Effect on Decapod Installation
Installation can take 24 to 48 hours due to the following issues:

  • Packages slow to download from primary sites.
  • Yes/No prompts in Ocropus installation halts progress.
  • Final console output in installation process may read "Success" but only refers to the last package installed. No way to tell what was installed and what failed in the whole operation.

The Work

Post processing

  • Blemishes and artefacts removed from images. Processing can replace original, or create a new copy.
  • Priority: Out of scope.


  • Page ordering by file system naming.
  • May need a good way of sorting / ordering by name, possibly by other fields (i.e. modified date?)


  • 2 types of rotation operations: orientation, and skew.
  • Orientation adjust horizontal orientation to vertical.
  • Skew adjusts the vertical alignment of the image by small degrees.
    • thoughts: slider, overlaid grid, text field / spinner, revert.
  • Typically, deskewing an image can cause empty space to appear on parts (i.e. after an image is rotated clockwise, empty space is introduced to the top-left and bottom-right corners).

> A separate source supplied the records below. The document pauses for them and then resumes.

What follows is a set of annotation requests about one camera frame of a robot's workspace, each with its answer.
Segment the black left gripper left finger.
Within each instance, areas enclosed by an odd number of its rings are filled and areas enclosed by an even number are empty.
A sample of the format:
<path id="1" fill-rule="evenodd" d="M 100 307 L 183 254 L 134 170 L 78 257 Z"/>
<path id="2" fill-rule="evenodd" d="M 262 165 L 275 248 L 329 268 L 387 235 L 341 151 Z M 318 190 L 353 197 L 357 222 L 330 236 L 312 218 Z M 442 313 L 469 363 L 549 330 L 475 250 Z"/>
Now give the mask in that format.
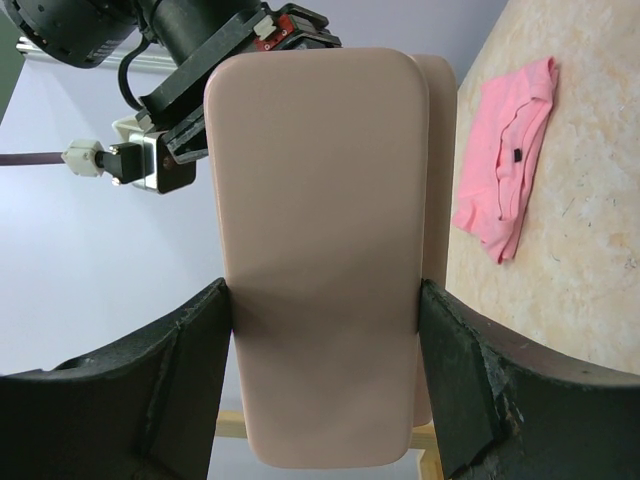
<path id="1" fill-rule="evenodd" d="M 1 380 L 5 479 L 203 479 L 232 330 L 216 280 L 173 312 L 51 370 Z"/>

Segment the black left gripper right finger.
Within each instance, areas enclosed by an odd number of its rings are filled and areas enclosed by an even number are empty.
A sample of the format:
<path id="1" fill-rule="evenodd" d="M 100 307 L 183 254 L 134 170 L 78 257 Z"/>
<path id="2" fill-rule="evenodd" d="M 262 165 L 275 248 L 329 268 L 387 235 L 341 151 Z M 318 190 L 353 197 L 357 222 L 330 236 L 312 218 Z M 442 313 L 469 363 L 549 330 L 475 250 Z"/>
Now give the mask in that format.
<path id="1" fill-rule="evenodd" d="M 637 375 L 545 347 L 430 280 L 419 336 L 445 478 L 638 478 Z"/>

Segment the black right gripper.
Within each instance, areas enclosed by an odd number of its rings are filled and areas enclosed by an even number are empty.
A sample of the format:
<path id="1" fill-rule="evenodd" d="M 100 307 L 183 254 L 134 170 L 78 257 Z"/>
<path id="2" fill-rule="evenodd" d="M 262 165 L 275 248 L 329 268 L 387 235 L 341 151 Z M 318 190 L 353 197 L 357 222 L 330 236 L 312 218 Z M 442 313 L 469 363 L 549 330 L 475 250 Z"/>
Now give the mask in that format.
<path id="1" fill-rule="evenodd" d="M 144 36 L 169 53 L 176 69 L 136 115 L 146 133 L 159 133 L 173 161 L 207 155 L 204 90 L 214 69 L 239 54 L 340 48 L 329 20 L 294 3 L 263 1 L 142 1 Z"/>

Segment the pink glasses case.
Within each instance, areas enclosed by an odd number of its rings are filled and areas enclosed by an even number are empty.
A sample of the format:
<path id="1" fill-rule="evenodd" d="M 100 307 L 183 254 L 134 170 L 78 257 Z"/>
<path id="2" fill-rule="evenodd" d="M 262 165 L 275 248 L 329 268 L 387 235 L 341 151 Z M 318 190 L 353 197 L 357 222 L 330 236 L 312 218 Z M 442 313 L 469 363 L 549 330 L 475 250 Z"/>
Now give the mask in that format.
<path id="1" fill-rule="evenodd" d="M 204 95 L 244 415 L 429 415 L 421 281 L 446 276 L 457 81 L 386 48 L 249 53 Z"/>

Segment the wooden clothes rack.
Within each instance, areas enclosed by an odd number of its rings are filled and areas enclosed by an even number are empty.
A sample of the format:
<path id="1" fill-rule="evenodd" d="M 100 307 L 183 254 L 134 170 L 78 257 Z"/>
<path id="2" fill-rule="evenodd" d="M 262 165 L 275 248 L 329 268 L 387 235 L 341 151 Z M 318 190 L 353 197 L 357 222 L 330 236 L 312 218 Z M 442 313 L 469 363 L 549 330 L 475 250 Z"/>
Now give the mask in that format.
<path id="1" fill-rule="evenodd" d="M 443 479 L 443 466 L 434 425 L 412 427 L 402 413 L 380 415 L 304 413 L 299 420 L 289 411 L 270 417 L 262 411 L 248 415 L 220 411 L 215 435 L 246 438 L 260 460 L 291 468 L 370 467 L 394 462 L 408 449 L 422 452 L 421 479 Z"/>

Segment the pink folded t-shirt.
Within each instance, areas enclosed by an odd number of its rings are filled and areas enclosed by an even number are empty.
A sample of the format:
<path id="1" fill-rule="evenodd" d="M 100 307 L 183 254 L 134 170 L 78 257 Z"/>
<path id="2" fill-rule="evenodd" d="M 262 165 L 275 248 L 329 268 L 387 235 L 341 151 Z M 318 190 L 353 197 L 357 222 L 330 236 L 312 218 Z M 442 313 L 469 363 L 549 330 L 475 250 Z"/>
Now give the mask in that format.
<path id="1" fill-rule="evenodd" d="M 452 224 L 475 236 L 497 264 L 517 251 L 558 80 L 549 56 L 481 88 Z"/>

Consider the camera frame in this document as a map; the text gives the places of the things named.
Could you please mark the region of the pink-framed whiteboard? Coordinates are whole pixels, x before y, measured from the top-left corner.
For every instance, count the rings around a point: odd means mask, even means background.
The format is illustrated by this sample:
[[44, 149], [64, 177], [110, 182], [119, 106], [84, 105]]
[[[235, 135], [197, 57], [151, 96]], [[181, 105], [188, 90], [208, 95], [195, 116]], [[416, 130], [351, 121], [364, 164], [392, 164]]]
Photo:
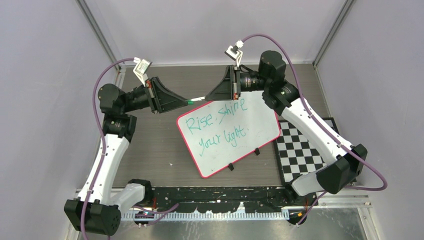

  • Sometimes cropping is done on an image that has not been deskewed. Deskewing a cropped image would traditionally introduce unwanted empty space around the edges of the image.

Quality Assurance

  • Manually examine digitized material for visual quality: clarity, contrast, artefacts.
  • Check image resolution / DPI value (i.e. check for 600 DPI)


  • How can DPI be calculated from a photograph or image? How do we determine "true DPI"?
  • "True DPI" = (horizontal pixels * vertical pixels) / (width of original in inches * height of original in inches)
  • Pass / fail pages, or entire work.


  • Work is often identified by a unique ID (i.e. Dublin core ID), title, and author.
  • Metadata for all works kept in a database like dspace
  • Some possible metadata specific to digitization:
    • Name of person doing the work
    • When work was completed
    • Name of reviewer
    • When work was last reviewed
    • QA:Pass / Fail
    • QA: Pass / Fail remarks
    • Equipment used


  • Exports can be to different formats, quality, and sizes.
  • Observed 4 main schemes: Web, local, high-quality, archive quality, and masters.
  1. Web format would be a reduced size and quality file(s). Good for screen reading, but not necessarily for printing.
  2. Local format would be higher resolution fit for screen reading and printing on common paper (i.e. A4 or Letter)
  3. Archive quality would be the best resolution available for archiving purposes.
  4. Masters format stores the original unmodified files.
  • Exported files should be identifiable to the work.
    • Filenaming to follow some sort of metadata?
    • i.e. using Dublin core ID: uimac139204.pdf or uimac139204_0001.tif
  • DPI an important setting to control: 600 DPI for archiving, 100 DPI for web.
  • Output formats: PDF, JPEG, PNG, TIFF.

Work Management

  • One person will likely work on just 1 piece at a time.
  • Many people can work on the same work station.
  • A person may take more than one session to complete a work.


  • Some materials are bounded compilations with multiple works. Each work may have a unique ID.
  • Some materials are so fragile that handling degrades the work.

Human Factors

Work can be tedious

  • Automate as much as possible.
  • Speed up processes where possible (i.e. better software / hardware, reducing quality, etc.)


  • Some digitization work is paid per page.
  • Operator has desire to increase speed and reduce tedium.
  • Manager has desire to increase quality, while balancing time and money.


  • At UI: 200000+ pages digitized in 3 months, by 10 people (not sure how many person hours). At current rate, will take 2+ years to digitize all the material they would like.